WHAT YOU SHOULD DO:
In the records below, find every line that contains "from" and list it.

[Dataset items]
++++++++++++++++++++

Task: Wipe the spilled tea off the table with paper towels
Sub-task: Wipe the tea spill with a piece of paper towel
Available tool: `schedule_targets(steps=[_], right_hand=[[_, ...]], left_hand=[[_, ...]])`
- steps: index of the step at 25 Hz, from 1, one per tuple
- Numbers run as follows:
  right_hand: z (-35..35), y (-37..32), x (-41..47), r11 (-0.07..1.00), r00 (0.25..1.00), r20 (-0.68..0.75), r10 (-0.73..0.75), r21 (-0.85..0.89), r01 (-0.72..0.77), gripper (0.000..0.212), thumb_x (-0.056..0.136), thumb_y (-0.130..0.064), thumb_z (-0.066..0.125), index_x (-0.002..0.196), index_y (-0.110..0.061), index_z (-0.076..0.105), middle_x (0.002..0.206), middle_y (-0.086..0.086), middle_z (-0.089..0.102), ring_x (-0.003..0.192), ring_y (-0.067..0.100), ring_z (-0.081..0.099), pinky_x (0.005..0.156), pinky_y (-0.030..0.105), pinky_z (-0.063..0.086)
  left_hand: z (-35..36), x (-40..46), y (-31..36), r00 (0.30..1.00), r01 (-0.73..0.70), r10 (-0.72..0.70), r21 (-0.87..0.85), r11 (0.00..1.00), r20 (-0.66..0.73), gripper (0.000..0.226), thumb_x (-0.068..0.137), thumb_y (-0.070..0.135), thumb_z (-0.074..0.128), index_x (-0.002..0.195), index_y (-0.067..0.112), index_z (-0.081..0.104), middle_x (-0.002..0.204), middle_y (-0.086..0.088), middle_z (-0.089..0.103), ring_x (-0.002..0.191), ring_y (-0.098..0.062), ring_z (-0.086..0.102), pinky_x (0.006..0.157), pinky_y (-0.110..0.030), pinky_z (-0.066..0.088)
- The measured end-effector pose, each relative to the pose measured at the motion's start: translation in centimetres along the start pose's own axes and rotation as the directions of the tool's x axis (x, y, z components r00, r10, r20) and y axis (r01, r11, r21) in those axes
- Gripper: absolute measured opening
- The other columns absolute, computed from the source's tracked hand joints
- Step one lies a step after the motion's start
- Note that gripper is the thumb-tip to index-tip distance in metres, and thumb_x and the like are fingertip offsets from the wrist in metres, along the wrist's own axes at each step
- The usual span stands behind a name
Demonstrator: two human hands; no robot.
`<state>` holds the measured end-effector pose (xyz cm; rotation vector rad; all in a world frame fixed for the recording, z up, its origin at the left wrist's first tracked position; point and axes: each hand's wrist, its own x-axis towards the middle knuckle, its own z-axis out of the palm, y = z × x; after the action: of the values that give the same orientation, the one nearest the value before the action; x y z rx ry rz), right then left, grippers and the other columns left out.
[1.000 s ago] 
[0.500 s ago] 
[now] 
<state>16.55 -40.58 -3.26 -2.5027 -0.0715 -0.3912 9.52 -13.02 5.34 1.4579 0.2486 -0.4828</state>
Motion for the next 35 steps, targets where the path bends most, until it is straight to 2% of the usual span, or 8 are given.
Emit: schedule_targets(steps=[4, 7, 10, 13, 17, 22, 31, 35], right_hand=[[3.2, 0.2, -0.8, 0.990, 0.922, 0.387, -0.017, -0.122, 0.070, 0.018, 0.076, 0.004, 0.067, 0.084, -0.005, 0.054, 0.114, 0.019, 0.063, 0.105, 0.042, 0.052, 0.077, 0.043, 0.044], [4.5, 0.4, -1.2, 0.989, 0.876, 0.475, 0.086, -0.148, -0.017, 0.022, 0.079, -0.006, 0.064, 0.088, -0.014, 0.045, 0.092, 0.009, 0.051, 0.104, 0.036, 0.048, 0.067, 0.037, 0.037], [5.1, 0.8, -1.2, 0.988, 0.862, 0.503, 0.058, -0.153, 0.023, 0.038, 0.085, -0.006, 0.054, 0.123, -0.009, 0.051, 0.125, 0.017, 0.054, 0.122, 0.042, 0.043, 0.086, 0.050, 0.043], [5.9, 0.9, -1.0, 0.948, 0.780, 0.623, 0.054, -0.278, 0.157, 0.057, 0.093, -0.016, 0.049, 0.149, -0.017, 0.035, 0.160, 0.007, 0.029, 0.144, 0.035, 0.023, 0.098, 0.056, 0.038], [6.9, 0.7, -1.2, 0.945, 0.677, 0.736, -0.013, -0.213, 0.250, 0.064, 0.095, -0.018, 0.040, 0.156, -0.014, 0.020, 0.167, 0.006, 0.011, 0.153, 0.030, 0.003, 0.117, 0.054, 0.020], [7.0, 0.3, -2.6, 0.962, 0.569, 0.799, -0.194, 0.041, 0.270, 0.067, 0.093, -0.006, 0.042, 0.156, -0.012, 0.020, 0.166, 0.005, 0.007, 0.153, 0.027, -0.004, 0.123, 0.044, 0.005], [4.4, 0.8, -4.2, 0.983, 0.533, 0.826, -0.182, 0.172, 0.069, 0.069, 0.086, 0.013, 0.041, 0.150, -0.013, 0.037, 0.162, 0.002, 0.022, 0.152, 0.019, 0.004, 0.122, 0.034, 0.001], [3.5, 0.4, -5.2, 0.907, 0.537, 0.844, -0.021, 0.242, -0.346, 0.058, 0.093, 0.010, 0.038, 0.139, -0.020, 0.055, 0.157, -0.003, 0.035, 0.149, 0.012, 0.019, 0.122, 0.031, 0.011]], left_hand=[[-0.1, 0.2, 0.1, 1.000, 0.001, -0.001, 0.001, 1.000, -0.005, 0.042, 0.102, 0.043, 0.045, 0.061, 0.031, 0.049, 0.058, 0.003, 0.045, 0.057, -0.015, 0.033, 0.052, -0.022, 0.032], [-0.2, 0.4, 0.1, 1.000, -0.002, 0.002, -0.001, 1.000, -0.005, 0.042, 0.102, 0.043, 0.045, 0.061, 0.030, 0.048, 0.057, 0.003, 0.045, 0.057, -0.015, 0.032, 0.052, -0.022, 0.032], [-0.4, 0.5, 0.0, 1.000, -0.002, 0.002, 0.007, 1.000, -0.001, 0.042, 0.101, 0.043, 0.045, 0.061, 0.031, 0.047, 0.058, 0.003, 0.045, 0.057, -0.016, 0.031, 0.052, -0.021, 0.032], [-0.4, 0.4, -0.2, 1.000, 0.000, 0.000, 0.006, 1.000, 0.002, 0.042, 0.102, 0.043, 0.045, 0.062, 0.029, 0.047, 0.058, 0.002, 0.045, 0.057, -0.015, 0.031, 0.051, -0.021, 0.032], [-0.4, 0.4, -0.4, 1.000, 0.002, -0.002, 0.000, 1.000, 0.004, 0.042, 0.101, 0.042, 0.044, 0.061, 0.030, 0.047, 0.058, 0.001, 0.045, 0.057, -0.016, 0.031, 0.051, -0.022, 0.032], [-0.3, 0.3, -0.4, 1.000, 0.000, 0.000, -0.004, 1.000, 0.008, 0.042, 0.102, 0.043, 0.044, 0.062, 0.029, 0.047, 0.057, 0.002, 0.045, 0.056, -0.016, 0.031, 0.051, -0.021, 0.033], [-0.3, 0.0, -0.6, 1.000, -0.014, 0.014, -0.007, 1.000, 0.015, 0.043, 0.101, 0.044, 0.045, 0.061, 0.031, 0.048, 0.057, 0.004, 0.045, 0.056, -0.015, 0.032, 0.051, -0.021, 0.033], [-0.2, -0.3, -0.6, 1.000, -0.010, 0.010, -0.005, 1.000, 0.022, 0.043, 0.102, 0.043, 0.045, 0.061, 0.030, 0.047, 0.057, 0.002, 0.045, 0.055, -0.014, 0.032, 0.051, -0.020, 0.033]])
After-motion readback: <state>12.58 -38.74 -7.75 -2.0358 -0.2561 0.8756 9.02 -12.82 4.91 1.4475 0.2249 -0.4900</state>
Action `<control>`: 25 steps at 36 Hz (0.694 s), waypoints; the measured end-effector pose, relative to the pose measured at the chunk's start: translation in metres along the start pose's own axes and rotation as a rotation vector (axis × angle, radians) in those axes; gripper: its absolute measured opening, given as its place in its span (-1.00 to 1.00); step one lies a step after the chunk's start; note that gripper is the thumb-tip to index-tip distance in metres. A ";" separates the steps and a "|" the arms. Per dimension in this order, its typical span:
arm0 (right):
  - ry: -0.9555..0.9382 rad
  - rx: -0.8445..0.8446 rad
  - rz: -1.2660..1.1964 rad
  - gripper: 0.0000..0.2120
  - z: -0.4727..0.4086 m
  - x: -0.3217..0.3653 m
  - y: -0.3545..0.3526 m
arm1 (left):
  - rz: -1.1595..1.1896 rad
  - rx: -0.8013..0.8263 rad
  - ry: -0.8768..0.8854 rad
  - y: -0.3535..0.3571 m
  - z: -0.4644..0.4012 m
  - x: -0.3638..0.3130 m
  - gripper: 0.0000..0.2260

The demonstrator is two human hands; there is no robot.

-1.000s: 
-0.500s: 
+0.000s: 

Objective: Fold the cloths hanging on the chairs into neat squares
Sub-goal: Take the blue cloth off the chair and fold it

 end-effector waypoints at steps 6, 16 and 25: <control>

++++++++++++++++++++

FINISHED TASK:
- steps: index of the step at 25 Hz, from 1, one per tuple
- The other columns absolute, computed from the source's tracked hand joints
- Note that gripper is the thumb-tip to index-tip distance in metres, and thumb_x and the like are fingertip offsets from the wrist in metres, along the wrist's own axes at each step

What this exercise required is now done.